742 Tonnen Antibiotika in der Tiermedizin
In der Tiermedizin hingegen lag die Antibiotikaabgabemenge an Tierärzte im Jahr 2016 bei 742 Tonnen und somit über der Abgabemenge in der Humanmedizin. Grund hierfür ist der übermäßige Einsatz von Antibiotika in der Nutztierhaltung. Ein Beispiel: Die Lebenszeit eines Masthähnchens beträgt im Durchschnitt 40 Tage. An 10 von 40 Tagen erhält es Antibiotika. „Die Ausbreitung von Antibiotika-Resistenzen verursacht auch in der Nutztierhaltung Probleme und erschwert die Behandlung von an bakteriellen Infektionen erkrankten Tieren. Problematisch ist zudem, dass resistente Bakterien von Tieren auf den Menschen übertragen werden können. Eine Übertragung ist dabei nicht nur bei Kontakt mit einem infizierten Tier möglich, sondern auch durch den Kontakt mit dem Fleisch geschlachteter Tiere, das mit resistenten Erregern kontaminiert ist. Auch gelangen resistente Erreger aus großen Schlachtbetrieben in die Umwelt“, so der Antibiotika-Experte.

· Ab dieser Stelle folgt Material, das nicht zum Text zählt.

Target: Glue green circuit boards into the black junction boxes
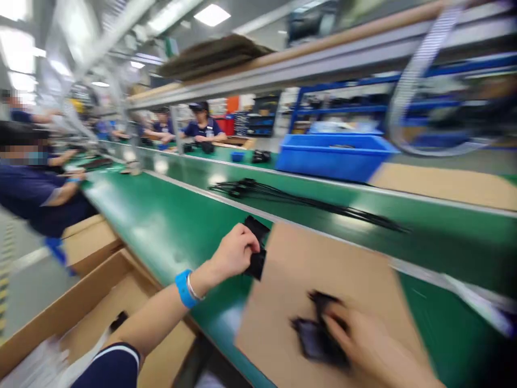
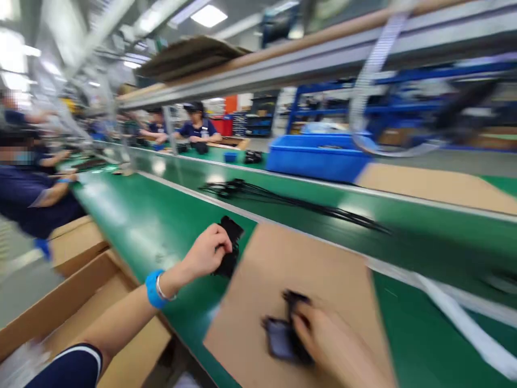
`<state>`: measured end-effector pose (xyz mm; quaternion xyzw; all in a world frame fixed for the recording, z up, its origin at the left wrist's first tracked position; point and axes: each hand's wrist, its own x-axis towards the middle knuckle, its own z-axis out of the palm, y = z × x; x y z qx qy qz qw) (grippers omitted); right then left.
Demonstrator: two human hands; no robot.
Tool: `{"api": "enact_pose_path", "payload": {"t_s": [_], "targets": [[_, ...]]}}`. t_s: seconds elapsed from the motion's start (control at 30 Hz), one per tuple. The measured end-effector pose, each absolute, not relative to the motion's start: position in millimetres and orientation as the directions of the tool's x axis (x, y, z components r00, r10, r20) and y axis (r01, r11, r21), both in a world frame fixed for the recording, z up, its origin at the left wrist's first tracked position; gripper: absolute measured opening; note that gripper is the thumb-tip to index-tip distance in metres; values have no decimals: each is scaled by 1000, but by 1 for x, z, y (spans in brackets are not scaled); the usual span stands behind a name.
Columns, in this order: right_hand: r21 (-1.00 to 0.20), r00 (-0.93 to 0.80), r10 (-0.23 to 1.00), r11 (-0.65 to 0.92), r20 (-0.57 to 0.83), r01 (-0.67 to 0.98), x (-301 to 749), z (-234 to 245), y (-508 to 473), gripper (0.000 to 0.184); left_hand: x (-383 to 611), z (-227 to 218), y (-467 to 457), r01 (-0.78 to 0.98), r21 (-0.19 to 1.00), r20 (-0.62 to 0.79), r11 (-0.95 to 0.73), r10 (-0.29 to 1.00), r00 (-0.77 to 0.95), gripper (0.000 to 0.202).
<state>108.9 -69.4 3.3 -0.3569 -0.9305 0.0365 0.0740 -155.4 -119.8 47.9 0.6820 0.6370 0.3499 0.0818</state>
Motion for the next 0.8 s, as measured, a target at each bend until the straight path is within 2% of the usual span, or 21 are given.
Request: {"api": "enact_pose_path", "payload": {"t_s": [0.1, 0.27, 0.4, 0.57, 0.7, 0.8], "targets": [[-217, -677, 735, 657, -32, 722, 145, 12, -89, 18, -99, 30, -61, 771, 558, 343, -305, 932, 121, 25], [-336, -667, 743, 615, -55, 713, 158, 7, -98, 20, -39, -5, -24, 742, 554, 278, -377, 924, 262, 24], [-311, -686, 728, 651, -3, 692, 160, -7, -110, 31, -28, -14, -25, 725, 593, 261, -349, 936, 237, 17], [-339, -701, 713, 654, -21, 676, 147, -7, -117, 37, -38, -14, -12, 648, 709, 220, -278, 960, 172, 13], [-354, -686, 720, 673, 108, 650, 144, -6, -108, 31, -58, -7, -6, 599, 767, 235, -229, 969, 69, 11], [-401, -703, 701, 681, 119, 612, 150, -2, -96, 28, -92, 4, -11, 599, 771, 275, -217, 961, -5, 15]]}}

Die alte Lehre stimmt nicht mehr
„Die reinen Verbrauchsdaten lassen keine Rückschlüsse über den indikationsgerechten Einsatz von Antibiotika am Patienten zu. Wir wissen aber, dass Ärzte bei rund 80 Prozent der Atemwegsinfektionen Antibiotika verordnen, obwohl diese in der Regel durch Viren verursacht werden“, sagt Dr. med. Edwin Heucke. Auch die alte Lehre, ein Antibiotikum muss bis zum Schluss genommen werden, ist überholt. „Viele Antibiotika-Therapien führen schneller zum Erfolg als bislang angenommen. Das heißt, dass wir viel früher mit der Gabe von Antibiotika aufhören können. Wir empfehlen gezielte Antibiotikatherapien statt Breitbandantibiotikum und kürzere Einnahmezeiten statt Dauertherapie.“
Beratung und Schulung im Klinikalltag
„Die Masse an Informationen zur Wirkweise und zum Einsatz der fast 200 in Deutschland zugelassenen Antibiotika ist einfach zu umfangreich für die tägliche Arbeit. Eine Integration dieses Wissens in den Klinikalltag ist oft schwierig, weil es nirgends gebündelt vorliegt. Als Antibiotic Stewardship Experte habe ich einen Überblick über aktuelle Leitlinien und Entwicklungen und unterstütze die Klinikärzte bei der Therapiewahl, auch indem ich sie kontinuierlich schule und komprimierte Leitlinien für den Alltag zur Verfügung stelle“, erklärt Dr. med. Edwin Heucke.
Agieren statt reagieren
„Wenn wir frühzeitig bessere Therapien ansetzen und sensibler im Umgang mit Antibiotika sind, legen wir einen wichtigen Grundstein für die dauerhafte Wirksamkeit von Antibiotika-Medikamenten und arbeiten aktiv gegen zunehmende Resistenzen. Für den klinischen Bereich sind wir bereits auf einem guten Weg, was die aktuellen Verbrauchszahlen belegen“, so Dr. Heucke weiter.
Aktionsmonat Hygiene
Die Helios Kliniken in Burg, Neindorf, Köthen, Vogelsang-Gommern und Zerbst informieren vom 1. bis 31. Mai 2019 in einem Aktionsmonat zu vielen Themen rund um die Krankenhaushygiene. Info-Postkarten klären vor Ort in den Kliniken beispielsweise über korrekte Händedesinfektion und den Umgang mit Antibiotika.